---
title: Set up a Python client for use with SQL Server Machine Learning | Microsoft Docs
description: Set up a Python local environment for remote connections to SQL Server Machine Learning Services with Python.
ms.prod: sql
ms.technology: machine-learning

ms.date: 10/25/2018  
ms.topic: conceptual
author: HeidiSteen
ms.author: heidist
manager: cgronlun
---
# Set up a Python client for use with SQL Server Machine Learning
[!INCLUDE[appliesto-ss-xxxx-xxxx-xxx-md-winonly](../../includes/appliesto-ss-xxxx-xxxx-xxx-md-winonly.md)]

Python integration is available starting in SQL Server 2017 or later when you include the Python option in a [Machine Learning Services (In-Database) installation](../install/sql-machine-learning-services-windows-install.md). 

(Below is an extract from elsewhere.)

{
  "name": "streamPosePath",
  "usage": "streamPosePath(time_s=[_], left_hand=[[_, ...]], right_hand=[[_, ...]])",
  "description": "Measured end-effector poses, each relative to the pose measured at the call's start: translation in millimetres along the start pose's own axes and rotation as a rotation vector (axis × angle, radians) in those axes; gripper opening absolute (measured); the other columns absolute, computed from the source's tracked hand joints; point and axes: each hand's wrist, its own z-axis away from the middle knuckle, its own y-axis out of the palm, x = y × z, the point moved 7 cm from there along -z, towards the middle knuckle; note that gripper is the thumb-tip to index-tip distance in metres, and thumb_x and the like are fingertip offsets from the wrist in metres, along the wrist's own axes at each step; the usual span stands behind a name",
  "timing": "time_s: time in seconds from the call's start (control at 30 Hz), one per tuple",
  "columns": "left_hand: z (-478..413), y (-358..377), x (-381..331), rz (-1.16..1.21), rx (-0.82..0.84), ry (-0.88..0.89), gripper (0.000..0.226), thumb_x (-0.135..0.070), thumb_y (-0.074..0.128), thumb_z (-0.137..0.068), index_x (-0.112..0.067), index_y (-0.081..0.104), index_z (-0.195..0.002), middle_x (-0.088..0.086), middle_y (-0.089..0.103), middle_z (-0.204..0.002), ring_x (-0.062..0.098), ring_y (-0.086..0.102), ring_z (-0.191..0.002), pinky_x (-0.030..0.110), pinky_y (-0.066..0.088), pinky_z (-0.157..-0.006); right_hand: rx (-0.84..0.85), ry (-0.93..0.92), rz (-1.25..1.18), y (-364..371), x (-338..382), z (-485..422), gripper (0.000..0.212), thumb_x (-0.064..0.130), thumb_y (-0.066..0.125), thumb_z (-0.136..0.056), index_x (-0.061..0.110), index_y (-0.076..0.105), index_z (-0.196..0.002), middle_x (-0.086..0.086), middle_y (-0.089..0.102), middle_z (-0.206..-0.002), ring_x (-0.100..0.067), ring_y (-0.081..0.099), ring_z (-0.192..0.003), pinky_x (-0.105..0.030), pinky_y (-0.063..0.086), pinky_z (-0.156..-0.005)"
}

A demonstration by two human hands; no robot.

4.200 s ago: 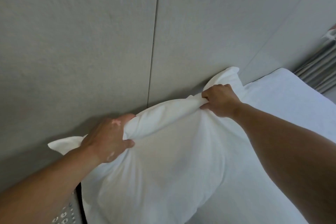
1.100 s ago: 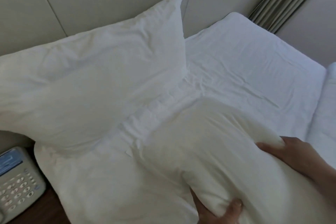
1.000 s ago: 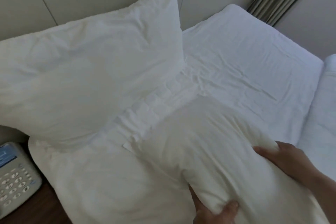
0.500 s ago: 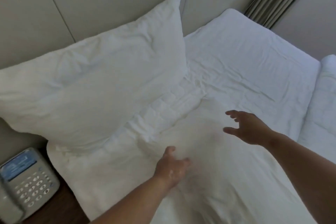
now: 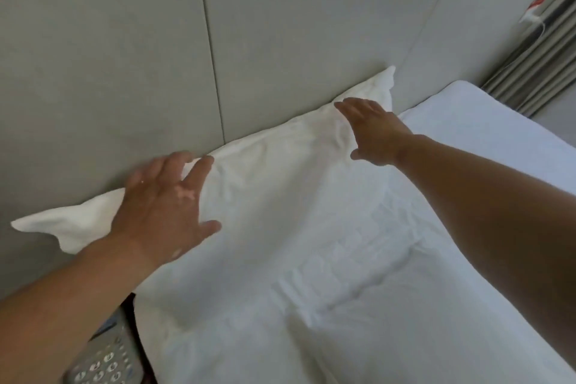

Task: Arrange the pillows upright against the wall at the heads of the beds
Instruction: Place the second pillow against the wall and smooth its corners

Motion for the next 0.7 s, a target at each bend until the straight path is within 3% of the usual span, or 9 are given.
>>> streamPosePath(time_s=[0.13, 0.17, 0.23, 0.33, 0.4, 0.47, 0.57, 0.7], left_hand=[[7.6, 46.1, 56.2, -0.081, 0.31, -0.159, 0.134, -0.094, 0.06, -0.056, -0.041, -0.003, -0.162, 0.005, 0.04, -0.155, 0.033, 0.041, -0.141, 0.046, 0.034, -0.115], [9.4, 55.1, 60.6, -0.049, 0.333, -0.168, 0.137, -0.095, 0.06, -0.055, -0.042, -0.007, -0.162, 0.007, 0.042, -0.153, 0.033, 0.042, -0.141, 0.045, 0.035, -0.115], [11.1, 70.5, 59.2, 0.009, 0.361, -0.166, 0.138, -0.092, 0.064, -0.056, -0.042, -0.009, -0.162, 0.01, 0.047, -0.151, 0.033, 0.046, -0.139, 0.043, 0.04, -0.113], [16.1, 89.7, 46.0, 0.188, 0.362, -0.143, 0.122, -0.074, 0.074, -0.069, -0.043, 0.002, -0.163, 0.011, 0.06, -0.144, 0.033, 0.058, -0.13, 0.04, 0.049, -0.104], [18.9, 88.5, 34.9, 0.262, 0.358, -0.107, 0.107, -0.06, 0.079, -0.076, -0.044, 0.016, -0.161, 0.009, 0.07, -0.134, 0.032, 0.065, -0.12, 0.04, 0.053, -0.099], [15.5, 72.0, 29.1, 0.326, 0.357, -0.064, 0.095, -0.049, 0.084, -0.077, -0.043, 0.033, -0.157, 0.005, 0.074, -0.128, 0.029, 0.068, -0.113, 0.037, 0.054, -0.095], [2.6, 23.1, 26.6, 0.328, 0.345, -0.006, 0.083, -0.042, 0.087, -0.077, -0.039, 0.048, -0.15, 0.003, 0.073, -0.126, 0.028, 0.066, -0.111, 0.029, 0.046, -0.084], [-4.3, -29.0, 26.7, 0.264, 0.359, 0.027, 0.082, -0.052, 0.089, -0.069, -0.043, 0.052, -0.142, -0.002, 0.072, -0.12, 0.025, 0.064, -0.109, 0.033, 0.048, -0.085]], right_hand=[[0.161, 0.015, 0.203, 23.7, 12.5, -38.5, 0.133, 0.047, 0.088, -0.073, 0.029, -0.007, -0.165, 0.006, -0.008, -0.174, -0.026, -0.003, -0.16, -0.071, 0.019, -0.117], [0.194, 0.025, 0.187, 33.3, 15.2, -41.3, 0.136, 0.047, 0.089, -0.071, 0.03, -0.009, -0.164, 0.007, -0.007, -0.174, -0.027, -0.003, -0.159, -0.076, 0.017, -0.115], [0.231, 0.053, 0.14, 53.2, 21.8, -41.7, 0.138, 0.045, 0.09, -0.071, 0.029, -0.01, -0.164, 0.004, 0.015, -0.171, -0.029, 0.013, -0.157, -0.079, 0.021, -0.11], [0.253, 0.116, 0.108, 81.0, 30.5, -28.5, 0.11, 0.041, 0.083, -0.08, 0.033, 0.012, -0.164, -0.002, 0.051, -0.149, -0.033, 0.039, -0.14, -0.071, 0.034, -0.105], [0.198, 0.13, 0.098, 84.5, 26.9, -15.7, 0.068, 0.037, 0.076, -0.088, 0.034, 0.045, -0.148, -0.003, 0.063, -0.134, -0.032, 0.049, -0.131, -0.058, 0.042, -0.1], [0.159, 0.137, 0.082, 66.5, 16.4, -5.6, 0.038, 0.035, 0.071, -0.091, 0.03, 0.063, -0.128, -0.005, 0.069, -0.124, -0.034, 0.056, -0.124, -0.051, 0.044, -0.094], [0.125, 0.145, 0.063, 16.8, -0.2, 0.0, 0.035, 0.039, 0.074, -0.09, 0.026, 0.07, -0.121, -0.006, 0.072, -0.116, -0.035, 0.061, -0.117, -0.05, 0.048, -0.093], [0.135, 0.131, 0.062, -26.8, -4.6, -0.1, 0.04, 0.037, 0.08, -0.086, 0.02, 0.071, -0.121, -0.007, 0.07, -0.11, -0.036, 0.059, -0.116, -0.051, 0.049, -0.094]])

In this article, learn how to configure a Python client development workstation so that you can connect to a remote SQL Server enabled for machine learning and Python integration. This exercise uses Jupyter Notebooks to run Python code. After completing the steps in this article, you will have the same Python libraries as those on SQL Server. You will also know how to push computations from a local Python session to a remote Python session on SQL Server.

> [!Tip]
> For a video demonstration of the exercises in this article, see [Run R and Python Remotely in SQL Server from Jupyter Notebooks](https://blogs.msdn.microsoft.com/mlserver/2018/07/10/run-r-and-python-remotely-in-sql-server-from-jupyter-notebooks-or-any-ide/).

> [!Note]
> An alternative to installing just the client libraries is using a standalone server. Using a standalone server as a rich client is an option that some customers prefer for more end-to-end scenario work. If you have a [standalone server](../install/sql-machine-learning-standalone-windows-install.md) as provided in SQL Server setup, you have a Python server that is fully decoupled from a SQL Server database engine instance. A standalon server includes the open-source base distribution of Anaconda plus the Microsoft-specific libraries. You can find the Python executable at this location: `C:\Program Files\Microsoft SQL Server\140\PYTHON_SERVER`. As validation of your rich client install, open a [Jupyter notebook](#python-tools) to run commands using the Python.exe on the server.

## 1 - Install Python packages

Local workstations must have the same Python package versions as those on SQL Server, including the base distribution, and Microsoft-specific packages [revoscalepy](https://docs.microsoft.com/machine-learning-server/python-reference/revoscalepy/revoscalepy-package) and [microsftml](https://docs.microsoft.com/machine-learning-server/python-reference/microsoftml/microsoftml-package). The [azureml-model-management](https://docs.microsoft.com/machine-learning-server/python-reference/azureml-model-management-sdk/azureml-model-management-sdk) package is also installed, but it applies to operationalization tasks associated with a standalone (non-instance) Machine Learning Server context. For in-database analytics on a SQL Server instance, operationalization is through stored procedures.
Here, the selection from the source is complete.